- _Task_
Where a line below has the string "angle" in it, include it in the count, and give that count alone.

Data entries
::::::

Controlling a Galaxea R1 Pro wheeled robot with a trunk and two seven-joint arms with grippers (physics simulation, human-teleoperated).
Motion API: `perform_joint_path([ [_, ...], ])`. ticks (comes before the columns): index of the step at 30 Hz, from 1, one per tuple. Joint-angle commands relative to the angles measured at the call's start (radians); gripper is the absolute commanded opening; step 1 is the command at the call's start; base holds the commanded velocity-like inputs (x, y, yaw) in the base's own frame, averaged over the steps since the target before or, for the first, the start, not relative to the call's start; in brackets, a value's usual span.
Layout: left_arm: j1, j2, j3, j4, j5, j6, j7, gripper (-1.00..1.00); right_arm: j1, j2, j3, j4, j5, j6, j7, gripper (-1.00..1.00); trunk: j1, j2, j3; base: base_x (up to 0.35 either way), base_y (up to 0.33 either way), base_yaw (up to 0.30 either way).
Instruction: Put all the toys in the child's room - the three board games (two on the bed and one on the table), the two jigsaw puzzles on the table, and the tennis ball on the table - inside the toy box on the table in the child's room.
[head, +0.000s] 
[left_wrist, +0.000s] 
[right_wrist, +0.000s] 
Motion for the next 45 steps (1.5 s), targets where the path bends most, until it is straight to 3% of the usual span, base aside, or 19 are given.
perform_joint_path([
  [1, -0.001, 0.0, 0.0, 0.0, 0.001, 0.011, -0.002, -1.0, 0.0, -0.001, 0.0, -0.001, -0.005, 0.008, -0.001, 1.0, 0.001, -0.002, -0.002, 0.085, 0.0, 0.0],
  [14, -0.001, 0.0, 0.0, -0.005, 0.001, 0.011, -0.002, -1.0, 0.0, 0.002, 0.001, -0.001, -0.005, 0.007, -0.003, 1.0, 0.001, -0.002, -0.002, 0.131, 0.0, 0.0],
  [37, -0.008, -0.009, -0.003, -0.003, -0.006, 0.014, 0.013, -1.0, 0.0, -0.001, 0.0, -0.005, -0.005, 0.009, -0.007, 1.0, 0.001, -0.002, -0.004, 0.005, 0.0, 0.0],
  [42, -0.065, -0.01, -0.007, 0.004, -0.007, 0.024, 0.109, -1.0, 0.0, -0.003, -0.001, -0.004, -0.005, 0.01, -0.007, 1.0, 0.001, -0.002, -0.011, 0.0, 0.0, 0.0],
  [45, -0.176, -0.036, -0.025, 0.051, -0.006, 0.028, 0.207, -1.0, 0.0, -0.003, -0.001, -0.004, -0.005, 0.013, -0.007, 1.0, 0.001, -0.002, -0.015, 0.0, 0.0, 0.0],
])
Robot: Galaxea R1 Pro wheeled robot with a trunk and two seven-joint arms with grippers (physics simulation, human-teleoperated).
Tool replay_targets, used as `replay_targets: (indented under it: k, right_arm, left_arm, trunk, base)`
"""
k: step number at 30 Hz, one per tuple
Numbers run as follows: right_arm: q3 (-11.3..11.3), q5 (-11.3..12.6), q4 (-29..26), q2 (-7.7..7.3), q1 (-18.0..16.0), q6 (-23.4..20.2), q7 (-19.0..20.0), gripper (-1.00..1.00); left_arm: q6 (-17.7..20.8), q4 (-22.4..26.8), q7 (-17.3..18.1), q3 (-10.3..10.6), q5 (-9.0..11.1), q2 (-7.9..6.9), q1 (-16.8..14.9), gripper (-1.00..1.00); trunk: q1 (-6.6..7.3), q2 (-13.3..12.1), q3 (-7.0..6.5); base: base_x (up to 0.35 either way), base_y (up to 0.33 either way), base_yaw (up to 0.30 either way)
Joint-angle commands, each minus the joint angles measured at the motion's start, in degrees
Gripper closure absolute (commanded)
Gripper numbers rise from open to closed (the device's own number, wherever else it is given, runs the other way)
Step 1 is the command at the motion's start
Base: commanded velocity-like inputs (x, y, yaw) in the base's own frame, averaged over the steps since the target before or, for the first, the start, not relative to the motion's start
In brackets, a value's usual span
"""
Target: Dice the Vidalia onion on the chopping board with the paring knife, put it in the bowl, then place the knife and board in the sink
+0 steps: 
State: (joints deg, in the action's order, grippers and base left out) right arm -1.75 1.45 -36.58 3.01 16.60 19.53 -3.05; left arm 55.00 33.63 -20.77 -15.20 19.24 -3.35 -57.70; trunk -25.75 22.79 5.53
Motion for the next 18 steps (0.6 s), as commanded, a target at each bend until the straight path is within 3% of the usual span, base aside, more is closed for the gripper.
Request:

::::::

- _Exercise result_
2